Load verification Secure server construction method with CPI server + CDN,
For load verification, you can evaluate the performance of the server by using Apache Bench or JMeter .
(If you want to actually perform load verification, please speak to the let box.)Then, when it comes to how many requests can actually be handled, if you consult with the Red Box, it will tune appropriately from the expected number of requests and access simulation.Let’s throw 2000 requests as much as a jab.ab -n 2000 -c 200 http://cdn-test.mochiya.co/- N 2000 – C 200 Http : //Cdn-test.Mochiya.Co/Failed request: 0
Requests per second: 426.14 [# / sec]
Time per request: 469.325 [ms]At the same time, I made 2000 requests and the error was 0.
The time it took to process the 2000 request was Time per request: 469.325 [ms] (mean). Since 1 second is 1000ms, we are responding to 2000 requests within 1 second.A simple calculation of this allows us to process the request as follows:1 minute: 120,000 requests
1 hour: 7.2 million requests
1 day: 170 million requestsYou can see that the result is quite good.
please note Secure server construction method with CPI server + CDN,
The above figures are simply calculated figures and are not guaranteed.
Requests that can be responded to will vary depending on the nature of the site and the plan to be introduced, so please contact us before introducing.From the management screen of the red box, you can check the current cache hit rate and the number of requests in real time.

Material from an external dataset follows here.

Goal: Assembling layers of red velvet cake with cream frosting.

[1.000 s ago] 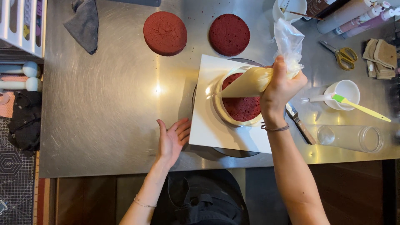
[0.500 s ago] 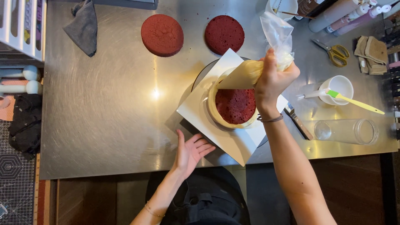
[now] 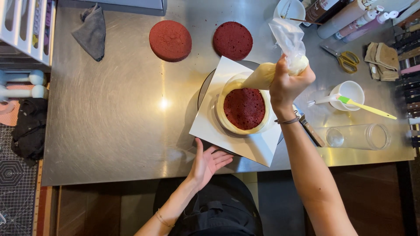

With about 2000 requests, the cache hit rate is 100%, so you can see that the web server (origin) is not overloaded.
at the end Secure server construction method with CPI server + CDN,
In this article, we introduced the combination of CPI’s shared rental server ACE01 and Red Box.
Depending on how you combine the shared rental server, you can handle sudden traffic and build a secure environment.It is attractive for web personnel to be able to easily withstand high traffic and build a secure environment.